Il est bien établi que la transcription est régulée par des modifications au modèle de la chromatine 4,5. Ces modifications comprennent les activités de l'ATP-dépendant de complexes, ainsi que covalentes modifications des histones et la méthylation de l'ADN 6. Parce que l'activation de l'expression génique STAT est à la fois rapide et transitoire, elle nécessite des mécanismes spécifiques permettant de moduler le modèle chromatine au locus du gène STAT-dépendante.
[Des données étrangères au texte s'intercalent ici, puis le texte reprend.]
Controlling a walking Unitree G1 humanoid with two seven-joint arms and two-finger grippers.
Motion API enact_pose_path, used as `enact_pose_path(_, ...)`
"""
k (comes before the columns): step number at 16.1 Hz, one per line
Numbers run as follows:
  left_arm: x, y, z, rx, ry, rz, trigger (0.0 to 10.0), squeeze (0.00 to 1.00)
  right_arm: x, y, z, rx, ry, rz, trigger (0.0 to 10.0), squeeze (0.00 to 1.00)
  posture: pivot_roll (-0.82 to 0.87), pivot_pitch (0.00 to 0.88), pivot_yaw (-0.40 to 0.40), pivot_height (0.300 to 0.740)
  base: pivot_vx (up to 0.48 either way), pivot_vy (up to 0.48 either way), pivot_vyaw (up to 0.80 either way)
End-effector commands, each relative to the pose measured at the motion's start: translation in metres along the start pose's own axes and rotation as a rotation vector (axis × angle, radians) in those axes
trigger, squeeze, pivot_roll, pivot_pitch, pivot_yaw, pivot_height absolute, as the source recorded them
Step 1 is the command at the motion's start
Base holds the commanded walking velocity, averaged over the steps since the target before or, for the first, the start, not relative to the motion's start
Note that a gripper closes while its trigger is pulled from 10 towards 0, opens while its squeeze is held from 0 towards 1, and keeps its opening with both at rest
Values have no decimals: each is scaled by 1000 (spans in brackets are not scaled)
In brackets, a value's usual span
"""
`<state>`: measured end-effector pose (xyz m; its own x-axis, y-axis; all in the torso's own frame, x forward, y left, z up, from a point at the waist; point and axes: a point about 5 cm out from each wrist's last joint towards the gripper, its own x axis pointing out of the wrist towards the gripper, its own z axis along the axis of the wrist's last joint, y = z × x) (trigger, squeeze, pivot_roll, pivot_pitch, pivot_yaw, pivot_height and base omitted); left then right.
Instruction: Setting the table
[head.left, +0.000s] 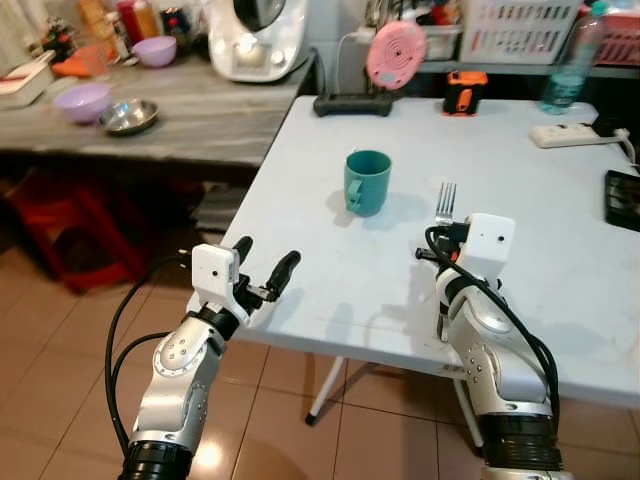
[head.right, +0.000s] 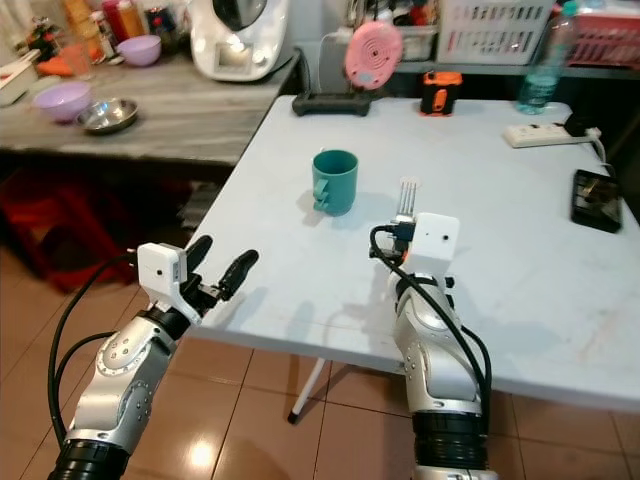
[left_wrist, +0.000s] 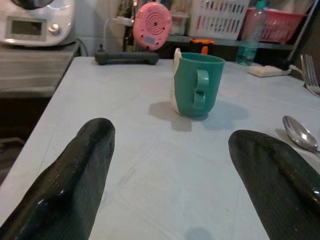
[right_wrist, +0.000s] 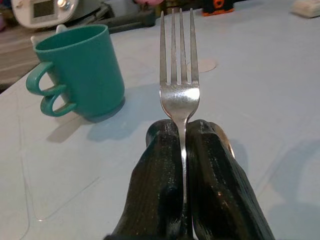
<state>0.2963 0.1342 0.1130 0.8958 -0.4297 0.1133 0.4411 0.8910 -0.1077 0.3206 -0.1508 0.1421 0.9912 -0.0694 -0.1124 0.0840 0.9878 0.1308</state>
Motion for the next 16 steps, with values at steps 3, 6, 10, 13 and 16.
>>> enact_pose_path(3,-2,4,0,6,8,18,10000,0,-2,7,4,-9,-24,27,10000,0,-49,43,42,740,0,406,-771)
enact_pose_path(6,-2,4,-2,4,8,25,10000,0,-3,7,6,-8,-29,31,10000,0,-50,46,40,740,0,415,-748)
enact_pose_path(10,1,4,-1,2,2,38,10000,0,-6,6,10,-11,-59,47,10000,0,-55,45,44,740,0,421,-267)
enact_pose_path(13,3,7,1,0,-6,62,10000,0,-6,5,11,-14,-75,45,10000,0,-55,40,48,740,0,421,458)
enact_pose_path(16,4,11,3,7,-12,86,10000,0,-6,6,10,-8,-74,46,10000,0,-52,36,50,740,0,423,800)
Pour définir ces mécanismes, nous caractérisons les modifications des histones et les activités enzymatiques qui les génèrent à des loci génétiques qui répondent à STAT. Ce protocole décrit immunoprécipitation de la chromatine, une méthode qui est précieux pour l'étude de la STAT à la chromatine dans l'expression des gènes activés.
Protocol
PLANIFICATION
La veille d'une expérience de ChIP est prévu, les cellules doivent être cultivées de sorte qu'un nombre suffisant est disponible. Supposons que chaque dosage, il faudra ChIP ~ 1 à 1,5 x 10 7 cellules. Prévoyez toujours de faire les deux contrôles négatifs (IgG) et positifs (anticorps pan histones) et des expériences en double.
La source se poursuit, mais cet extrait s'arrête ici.